Nach einer für die erfahrenen Piraten sehr kurzen Nacht begann der letzte Tag mit totenähnlicher Stille. Die Plätze, die an denen vorherigen Morgenden von Piratenmassen bevölkert waren, wirkten nun ausgestorben und leer... Erst nach und nach sah man verschlafene Gesichter mit kleinen Augen aus den Zelten luken, die sich dann zielstrebig in Richtung des wärmenden Frühstücks bewegten. Mehr oder minder gestärkt und wach ging es dann ans Segel einholen und Planken schrubben - sprich ans Platz-putzen. Hierbei legten die Pänz, wie schon in den vergangenen Lagertagen ein erstaunliches Maß an Motivation an den Tag, was bei ihren Leitern für vollkommen verwirrtes Kopfschütteln sorgte. (Wir wollen hier ein Lob an die elterliche Erziehungsarbeit aussprechen, denn Worte wie "Ich will spülen", "Darf ich noch mehr Holz holen?" sowie "kann ich noch länger Nachtwache halten?" überraschten uns immer wieder)
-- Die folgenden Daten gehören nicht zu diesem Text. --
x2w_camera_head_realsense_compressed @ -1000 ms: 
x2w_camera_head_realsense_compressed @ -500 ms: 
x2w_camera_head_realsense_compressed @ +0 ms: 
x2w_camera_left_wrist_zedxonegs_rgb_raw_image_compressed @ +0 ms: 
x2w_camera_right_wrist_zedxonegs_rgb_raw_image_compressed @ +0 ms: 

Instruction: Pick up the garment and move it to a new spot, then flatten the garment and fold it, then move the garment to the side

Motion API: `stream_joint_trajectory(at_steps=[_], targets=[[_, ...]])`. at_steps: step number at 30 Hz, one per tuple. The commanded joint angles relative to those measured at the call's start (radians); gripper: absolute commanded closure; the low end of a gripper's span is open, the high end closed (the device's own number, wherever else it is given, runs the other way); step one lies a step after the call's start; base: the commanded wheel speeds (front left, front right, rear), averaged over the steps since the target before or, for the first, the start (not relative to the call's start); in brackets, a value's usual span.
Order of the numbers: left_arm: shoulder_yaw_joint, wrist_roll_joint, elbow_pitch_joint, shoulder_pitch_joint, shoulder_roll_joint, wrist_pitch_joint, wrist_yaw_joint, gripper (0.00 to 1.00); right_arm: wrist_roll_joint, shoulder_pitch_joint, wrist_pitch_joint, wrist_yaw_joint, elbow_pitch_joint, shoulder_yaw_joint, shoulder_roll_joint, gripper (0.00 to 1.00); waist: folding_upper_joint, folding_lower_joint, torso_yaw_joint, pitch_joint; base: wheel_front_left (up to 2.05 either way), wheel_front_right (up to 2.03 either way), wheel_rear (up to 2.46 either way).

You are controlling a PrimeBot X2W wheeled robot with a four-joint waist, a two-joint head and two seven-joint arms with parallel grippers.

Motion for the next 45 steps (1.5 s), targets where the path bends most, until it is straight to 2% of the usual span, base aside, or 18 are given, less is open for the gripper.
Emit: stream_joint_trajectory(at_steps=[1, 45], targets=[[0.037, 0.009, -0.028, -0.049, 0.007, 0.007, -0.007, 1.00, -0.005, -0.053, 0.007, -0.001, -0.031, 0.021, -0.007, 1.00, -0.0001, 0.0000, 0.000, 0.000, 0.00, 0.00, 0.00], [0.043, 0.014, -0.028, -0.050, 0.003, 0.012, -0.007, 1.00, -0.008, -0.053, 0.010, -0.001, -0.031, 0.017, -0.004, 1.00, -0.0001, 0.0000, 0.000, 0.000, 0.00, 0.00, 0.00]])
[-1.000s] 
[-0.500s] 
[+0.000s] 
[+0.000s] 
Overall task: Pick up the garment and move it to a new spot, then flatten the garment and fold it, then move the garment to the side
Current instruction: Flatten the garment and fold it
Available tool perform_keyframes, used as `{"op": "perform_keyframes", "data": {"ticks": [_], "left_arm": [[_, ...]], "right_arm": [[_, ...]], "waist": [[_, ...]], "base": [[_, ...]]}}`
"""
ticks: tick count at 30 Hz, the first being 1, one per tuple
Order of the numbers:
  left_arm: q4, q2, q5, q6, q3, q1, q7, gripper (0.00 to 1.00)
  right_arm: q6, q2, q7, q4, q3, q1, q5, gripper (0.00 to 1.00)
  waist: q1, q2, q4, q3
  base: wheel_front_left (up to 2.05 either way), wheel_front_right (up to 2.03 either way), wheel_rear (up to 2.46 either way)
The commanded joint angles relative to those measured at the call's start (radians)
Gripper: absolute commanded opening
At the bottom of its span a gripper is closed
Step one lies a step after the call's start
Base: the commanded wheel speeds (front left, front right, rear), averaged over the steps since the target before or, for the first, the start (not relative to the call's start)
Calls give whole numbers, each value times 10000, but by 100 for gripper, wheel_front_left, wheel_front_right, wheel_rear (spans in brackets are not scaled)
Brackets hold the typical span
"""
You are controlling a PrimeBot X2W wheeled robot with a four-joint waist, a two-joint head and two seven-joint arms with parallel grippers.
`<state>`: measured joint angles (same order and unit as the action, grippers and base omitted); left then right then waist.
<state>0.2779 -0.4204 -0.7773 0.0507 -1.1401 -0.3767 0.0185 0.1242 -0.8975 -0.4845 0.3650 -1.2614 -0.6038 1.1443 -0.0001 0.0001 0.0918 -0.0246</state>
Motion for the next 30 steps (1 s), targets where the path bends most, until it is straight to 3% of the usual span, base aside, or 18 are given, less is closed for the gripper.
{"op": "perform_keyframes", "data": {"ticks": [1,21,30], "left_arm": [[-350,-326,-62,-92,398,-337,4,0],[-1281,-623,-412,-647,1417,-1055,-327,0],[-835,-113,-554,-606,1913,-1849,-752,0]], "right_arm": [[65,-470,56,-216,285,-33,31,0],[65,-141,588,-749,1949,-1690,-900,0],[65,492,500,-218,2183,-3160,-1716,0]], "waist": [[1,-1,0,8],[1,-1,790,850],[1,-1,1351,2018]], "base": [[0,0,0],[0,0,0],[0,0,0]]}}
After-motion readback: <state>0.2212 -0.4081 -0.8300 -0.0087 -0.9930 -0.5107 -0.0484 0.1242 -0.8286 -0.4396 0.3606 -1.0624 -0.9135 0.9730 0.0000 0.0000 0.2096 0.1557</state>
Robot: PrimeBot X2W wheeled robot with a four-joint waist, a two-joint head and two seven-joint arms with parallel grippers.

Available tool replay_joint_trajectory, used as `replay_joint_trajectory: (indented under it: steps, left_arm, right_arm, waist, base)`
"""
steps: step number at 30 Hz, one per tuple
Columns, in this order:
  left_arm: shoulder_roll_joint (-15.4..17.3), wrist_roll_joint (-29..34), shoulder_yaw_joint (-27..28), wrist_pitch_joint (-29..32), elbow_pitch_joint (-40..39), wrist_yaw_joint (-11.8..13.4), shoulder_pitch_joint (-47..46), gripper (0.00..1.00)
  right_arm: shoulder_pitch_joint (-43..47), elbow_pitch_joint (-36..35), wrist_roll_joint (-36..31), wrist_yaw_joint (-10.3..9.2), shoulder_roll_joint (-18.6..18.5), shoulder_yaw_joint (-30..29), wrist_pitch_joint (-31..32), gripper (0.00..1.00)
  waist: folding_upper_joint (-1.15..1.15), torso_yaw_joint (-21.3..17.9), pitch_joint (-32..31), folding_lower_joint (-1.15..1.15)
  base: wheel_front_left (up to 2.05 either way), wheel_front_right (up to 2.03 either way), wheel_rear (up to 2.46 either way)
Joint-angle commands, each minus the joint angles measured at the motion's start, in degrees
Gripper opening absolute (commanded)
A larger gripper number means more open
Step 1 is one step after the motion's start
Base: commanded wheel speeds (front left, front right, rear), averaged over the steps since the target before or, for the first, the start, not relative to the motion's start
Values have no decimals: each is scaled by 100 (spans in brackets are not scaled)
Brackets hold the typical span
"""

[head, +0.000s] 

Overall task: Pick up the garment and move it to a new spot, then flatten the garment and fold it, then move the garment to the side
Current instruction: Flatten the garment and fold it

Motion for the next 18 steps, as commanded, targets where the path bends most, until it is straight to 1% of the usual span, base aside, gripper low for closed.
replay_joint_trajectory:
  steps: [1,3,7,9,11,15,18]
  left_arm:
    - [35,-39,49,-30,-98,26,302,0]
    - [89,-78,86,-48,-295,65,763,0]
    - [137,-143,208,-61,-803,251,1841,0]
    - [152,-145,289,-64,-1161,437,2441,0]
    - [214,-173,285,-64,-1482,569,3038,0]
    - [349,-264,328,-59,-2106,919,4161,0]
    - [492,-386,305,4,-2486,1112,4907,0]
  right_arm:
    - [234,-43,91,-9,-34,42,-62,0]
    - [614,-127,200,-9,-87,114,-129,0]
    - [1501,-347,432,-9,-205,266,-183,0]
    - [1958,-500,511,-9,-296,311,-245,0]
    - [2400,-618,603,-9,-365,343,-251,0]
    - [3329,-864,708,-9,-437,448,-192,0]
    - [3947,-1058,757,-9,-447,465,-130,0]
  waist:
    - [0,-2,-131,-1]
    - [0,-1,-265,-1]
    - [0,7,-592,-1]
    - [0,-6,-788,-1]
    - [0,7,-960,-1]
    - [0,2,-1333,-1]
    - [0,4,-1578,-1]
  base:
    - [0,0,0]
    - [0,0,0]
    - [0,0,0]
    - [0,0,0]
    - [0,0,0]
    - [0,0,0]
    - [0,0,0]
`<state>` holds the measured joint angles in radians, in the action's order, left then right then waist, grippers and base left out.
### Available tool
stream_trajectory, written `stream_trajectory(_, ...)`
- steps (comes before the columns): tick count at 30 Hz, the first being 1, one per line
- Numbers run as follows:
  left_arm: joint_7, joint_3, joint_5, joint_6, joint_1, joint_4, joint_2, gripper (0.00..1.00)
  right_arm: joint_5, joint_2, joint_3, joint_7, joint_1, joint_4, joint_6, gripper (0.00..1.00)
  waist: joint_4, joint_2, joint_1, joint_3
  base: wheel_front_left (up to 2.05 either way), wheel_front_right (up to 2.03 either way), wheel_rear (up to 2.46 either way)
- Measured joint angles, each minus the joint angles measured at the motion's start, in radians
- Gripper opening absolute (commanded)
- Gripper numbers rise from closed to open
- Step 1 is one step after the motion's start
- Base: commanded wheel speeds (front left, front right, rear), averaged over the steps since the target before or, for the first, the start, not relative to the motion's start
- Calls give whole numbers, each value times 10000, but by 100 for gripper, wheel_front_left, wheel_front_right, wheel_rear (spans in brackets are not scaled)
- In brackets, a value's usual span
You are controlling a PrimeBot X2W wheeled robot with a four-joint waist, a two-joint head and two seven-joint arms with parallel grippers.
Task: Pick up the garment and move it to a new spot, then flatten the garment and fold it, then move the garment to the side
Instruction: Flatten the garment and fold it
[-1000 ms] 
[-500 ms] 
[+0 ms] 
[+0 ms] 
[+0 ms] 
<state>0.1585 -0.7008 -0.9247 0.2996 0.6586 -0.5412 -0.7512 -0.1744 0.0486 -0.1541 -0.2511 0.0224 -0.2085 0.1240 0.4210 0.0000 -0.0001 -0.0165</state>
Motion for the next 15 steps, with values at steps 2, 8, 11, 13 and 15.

Erwartungsgemäß Reibungslos verlief das Aufräumen und bald konnten sich alle wieder den erfreulichen Dingen des Piratenseins zuwenden. Mit dem Beiboot "Flipper" wurden die 7 Weltmeere(pder einfach der Weiher) zum letzen Mal besegelt, das letzte, wie üblich äußerst liebevoll und natürlich unglaublich leckere Mittagessen war der Startschuss für die Rückverwandlung der Seeräuber in gewöhnliche Landratten und der Piratenschiffes zurück in den idyllischen Platz am Weiher.
Die Sehnsucht nach dem zivilisierten Leben (Duschen, Bett, Klo...) wuchs ins Unermessliche doch trotzdem stellte sich auch eine Traurigkeit ein, denn mit der Ankunft der Eltern nahte unwirderruflich das Ende des Pfingstlagers 2006.